_THE TASK_
When the line containing "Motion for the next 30" is found in the data below, copy it and each line after it through the line containing "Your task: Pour", exactly and with no others.

Saved data entries:
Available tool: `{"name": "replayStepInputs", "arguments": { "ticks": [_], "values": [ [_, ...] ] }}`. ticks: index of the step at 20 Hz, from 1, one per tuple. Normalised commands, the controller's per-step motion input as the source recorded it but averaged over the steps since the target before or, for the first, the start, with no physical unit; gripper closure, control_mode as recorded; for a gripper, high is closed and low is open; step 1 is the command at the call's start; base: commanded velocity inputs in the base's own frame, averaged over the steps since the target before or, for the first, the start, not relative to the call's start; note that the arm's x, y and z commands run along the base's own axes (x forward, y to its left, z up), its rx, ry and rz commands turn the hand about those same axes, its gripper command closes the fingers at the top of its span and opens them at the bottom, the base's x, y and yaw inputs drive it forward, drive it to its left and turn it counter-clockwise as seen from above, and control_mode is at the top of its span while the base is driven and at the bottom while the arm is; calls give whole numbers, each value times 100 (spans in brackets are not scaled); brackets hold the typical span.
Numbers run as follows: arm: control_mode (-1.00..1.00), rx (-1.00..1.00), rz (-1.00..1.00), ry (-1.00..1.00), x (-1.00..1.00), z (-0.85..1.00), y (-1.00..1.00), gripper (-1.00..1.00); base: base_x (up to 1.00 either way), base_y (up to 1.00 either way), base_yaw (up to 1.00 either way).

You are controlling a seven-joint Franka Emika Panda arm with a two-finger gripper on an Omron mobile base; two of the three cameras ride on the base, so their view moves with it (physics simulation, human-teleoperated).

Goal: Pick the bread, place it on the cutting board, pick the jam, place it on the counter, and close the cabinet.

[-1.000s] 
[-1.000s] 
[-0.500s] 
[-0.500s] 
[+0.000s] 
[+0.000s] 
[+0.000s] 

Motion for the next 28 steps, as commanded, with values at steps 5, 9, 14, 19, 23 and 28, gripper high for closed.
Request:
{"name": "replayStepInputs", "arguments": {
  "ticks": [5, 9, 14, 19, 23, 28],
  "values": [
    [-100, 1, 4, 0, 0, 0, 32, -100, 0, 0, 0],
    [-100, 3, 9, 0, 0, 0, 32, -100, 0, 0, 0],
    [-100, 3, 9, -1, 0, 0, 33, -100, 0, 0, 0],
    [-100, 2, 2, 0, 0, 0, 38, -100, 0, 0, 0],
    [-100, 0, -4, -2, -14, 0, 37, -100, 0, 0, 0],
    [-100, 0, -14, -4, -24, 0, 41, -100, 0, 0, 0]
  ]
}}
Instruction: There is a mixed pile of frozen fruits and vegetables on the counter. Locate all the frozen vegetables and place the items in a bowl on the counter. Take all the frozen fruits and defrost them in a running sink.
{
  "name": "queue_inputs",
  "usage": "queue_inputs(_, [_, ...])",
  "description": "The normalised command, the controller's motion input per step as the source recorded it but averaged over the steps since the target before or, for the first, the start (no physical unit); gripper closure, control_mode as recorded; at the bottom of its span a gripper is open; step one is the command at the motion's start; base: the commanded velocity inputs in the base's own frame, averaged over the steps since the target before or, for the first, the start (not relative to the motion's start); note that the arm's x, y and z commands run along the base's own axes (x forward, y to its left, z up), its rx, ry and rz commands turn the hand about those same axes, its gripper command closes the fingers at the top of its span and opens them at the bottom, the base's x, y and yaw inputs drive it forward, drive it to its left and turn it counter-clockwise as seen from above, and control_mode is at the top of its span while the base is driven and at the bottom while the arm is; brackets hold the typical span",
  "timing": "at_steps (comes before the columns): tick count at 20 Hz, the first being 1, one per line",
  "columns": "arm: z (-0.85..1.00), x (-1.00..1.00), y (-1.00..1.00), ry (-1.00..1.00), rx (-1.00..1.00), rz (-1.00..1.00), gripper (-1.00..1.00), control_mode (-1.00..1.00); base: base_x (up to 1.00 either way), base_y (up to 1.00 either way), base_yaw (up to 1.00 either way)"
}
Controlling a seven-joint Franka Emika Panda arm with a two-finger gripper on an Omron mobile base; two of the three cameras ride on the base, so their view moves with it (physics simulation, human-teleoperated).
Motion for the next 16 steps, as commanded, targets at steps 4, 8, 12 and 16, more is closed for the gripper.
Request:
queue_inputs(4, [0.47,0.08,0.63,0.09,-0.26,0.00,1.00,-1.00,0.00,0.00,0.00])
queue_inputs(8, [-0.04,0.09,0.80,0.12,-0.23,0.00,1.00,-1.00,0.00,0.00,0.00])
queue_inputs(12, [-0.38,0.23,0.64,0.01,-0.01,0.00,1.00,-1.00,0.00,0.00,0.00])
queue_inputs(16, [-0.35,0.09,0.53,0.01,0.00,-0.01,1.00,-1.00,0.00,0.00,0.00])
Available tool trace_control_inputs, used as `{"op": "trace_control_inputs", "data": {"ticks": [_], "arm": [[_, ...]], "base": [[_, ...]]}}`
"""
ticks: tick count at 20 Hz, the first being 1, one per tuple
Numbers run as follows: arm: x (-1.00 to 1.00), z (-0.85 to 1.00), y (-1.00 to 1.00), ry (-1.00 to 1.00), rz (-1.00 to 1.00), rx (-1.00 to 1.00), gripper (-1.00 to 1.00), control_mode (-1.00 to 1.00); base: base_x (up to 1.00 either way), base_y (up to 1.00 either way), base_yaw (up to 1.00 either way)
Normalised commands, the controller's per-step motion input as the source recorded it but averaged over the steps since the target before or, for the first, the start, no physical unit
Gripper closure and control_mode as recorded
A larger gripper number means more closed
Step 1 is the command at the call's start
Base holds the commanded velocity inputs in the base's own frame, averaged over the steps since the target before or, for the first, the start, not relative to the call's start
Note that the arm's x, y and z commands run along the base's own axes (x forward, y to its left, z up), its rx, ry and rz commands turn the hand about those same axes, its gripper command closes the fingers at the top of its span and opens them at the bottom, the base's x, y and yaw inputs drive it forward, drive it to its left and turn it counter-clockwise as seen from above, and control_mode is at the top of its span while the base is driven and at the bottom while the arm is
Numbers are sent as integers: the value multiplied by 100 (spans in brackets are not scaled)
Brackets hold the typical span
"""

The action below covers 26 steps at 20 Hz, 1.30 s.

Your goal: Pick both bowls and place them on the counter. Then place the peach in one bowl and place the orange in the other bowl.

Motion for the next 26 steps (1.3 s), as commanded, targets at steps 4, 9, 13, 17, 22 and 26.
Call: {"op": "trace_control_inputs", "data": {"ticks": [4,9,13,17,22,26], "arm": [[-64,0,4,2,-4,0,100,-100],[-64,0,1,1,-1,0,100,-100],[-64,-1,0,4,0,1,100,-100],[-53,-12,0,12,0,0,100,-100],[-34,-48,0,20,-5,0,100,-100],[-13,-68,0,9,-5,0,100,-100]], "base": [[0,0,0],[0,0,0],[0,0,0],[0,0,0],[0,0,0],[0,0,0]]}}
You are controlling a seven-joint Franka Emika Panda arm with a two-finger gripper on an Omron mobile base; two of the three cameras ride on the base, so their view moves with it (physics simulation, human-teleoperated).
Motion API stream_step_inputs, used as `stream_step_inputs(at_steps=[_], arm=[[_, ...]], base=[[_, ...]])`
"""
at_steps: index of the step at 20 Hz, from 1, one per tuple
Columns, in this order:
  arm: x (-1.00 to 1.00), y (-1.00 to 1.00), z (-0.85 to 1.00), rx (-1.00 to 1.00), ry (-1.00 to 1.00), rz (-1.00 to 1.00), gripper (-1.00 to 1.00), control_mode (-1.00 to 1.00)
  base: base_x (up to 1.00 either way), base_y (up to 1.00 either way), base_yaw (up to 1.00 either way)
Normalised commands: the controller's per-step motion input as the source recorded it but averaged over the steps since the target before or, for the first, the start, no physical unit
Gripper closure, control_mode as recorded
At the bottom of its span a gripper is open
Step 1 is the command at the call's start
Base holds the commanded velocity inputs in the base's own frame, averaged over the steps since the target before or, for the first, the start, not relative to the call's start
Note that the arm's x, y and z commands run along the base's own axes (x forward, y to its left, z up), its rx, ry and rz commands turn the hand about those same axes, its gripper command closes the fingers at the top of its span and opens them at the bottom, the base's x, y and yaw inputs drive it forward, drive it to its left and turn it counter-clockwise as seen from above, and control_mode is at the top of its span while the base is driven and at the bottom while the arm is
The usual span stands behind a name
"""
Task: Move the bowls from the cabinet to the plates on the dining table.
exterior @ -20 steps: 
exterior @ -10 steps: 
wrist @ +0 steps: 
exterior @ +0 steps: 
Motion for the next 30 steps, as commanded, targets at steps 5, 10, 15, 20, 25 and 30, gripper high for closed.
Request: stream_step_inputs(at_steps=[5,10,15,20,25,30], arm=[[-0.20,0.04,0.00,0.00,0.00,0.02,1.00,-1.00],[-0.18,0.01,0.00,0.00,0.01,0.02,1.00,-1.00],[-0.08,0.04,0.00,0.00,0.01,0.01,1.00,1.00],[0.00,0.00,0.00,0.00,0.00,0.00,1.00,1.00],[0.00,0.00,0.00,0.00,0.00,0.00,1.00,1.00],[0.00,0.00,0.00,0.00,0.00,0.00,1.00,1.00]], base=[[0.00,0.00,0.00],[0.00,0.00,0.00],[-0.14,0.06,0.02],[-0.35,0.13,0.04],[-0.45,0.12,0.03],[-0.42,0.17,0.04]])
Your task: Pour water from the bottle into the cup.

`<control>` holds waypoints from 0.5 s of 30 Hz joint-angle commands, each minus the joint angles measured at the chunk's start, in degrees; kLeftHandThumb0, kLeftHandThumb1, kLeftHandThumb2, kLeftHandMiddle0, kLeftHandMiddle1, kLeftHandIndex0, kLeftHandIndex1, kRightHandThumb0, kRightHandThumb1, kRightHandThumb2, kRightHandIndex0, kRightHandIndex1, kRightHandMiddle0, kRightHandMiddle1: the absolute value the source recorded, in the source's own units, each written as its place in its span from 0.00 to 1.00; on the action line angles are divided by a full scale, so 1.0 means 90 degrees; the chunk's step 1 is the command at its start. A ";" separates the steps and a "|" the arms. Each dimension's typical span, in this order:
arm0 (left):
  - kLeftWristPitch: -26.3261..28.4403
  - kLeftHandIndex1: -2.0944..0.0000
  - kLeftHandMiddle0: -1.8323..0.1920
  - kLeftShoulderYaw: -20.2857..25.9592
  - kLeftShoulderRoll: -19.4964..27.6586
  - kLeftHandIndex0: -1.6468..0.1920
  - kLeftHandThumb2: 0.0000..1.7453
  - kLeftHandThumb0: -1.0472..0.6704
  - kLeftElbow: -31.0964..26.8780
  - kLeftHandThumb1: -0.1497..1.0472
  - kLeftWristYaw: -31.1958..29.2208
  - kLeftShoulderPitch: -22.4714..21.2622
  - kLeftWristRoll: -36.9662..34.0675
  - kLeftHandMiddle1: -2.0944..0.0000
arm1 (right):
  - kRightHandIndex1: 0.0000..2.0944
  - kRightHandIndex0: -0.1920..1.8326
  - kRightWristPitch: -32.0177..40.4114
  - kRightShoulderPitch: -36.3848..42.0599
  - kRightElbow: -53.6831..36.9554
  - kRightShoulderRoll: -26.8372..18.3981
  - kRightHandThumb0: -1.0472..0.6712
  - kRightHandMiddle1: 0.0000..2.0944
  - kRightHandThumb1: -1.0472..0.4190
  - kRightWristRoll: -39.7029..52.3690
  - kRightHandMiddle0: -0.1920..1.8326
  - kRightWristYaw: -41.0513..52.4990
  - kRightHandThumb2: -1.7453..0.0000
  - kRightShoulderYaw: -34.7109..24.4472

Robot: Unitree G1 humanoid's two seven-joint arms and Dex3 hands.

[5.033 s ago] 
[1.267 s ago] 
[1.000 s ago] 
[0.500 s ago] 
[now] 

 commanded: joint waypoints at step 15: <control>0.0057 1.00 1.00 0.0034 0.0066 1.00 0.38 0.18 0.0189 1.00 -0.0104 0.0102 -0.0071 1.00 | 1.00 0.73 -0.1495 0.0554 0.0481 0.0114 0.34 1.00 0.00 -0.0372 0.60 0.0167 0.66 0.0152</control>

_EXPECTED ANSWER_
Motion for the next 30 steps, as commanded, targets at steps 5, 10, 15, 20, 25 and 30, gripper high for closed.
Request: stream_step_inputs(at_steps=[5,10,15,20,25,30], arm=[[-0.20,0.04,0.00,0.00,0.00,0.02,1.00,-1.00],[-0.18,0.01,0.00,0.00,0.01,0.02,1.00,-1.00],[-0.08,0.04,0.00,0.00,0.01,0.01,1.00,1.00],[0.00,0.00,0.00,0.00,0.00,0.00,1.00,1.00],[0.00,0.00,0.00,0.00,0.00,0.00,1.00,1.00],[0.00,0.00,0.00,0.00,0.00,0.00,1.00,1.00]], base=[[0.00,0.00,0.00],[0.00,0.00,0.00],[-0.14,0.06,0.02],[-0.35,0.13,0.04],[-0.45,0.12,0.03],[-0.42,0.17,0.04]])
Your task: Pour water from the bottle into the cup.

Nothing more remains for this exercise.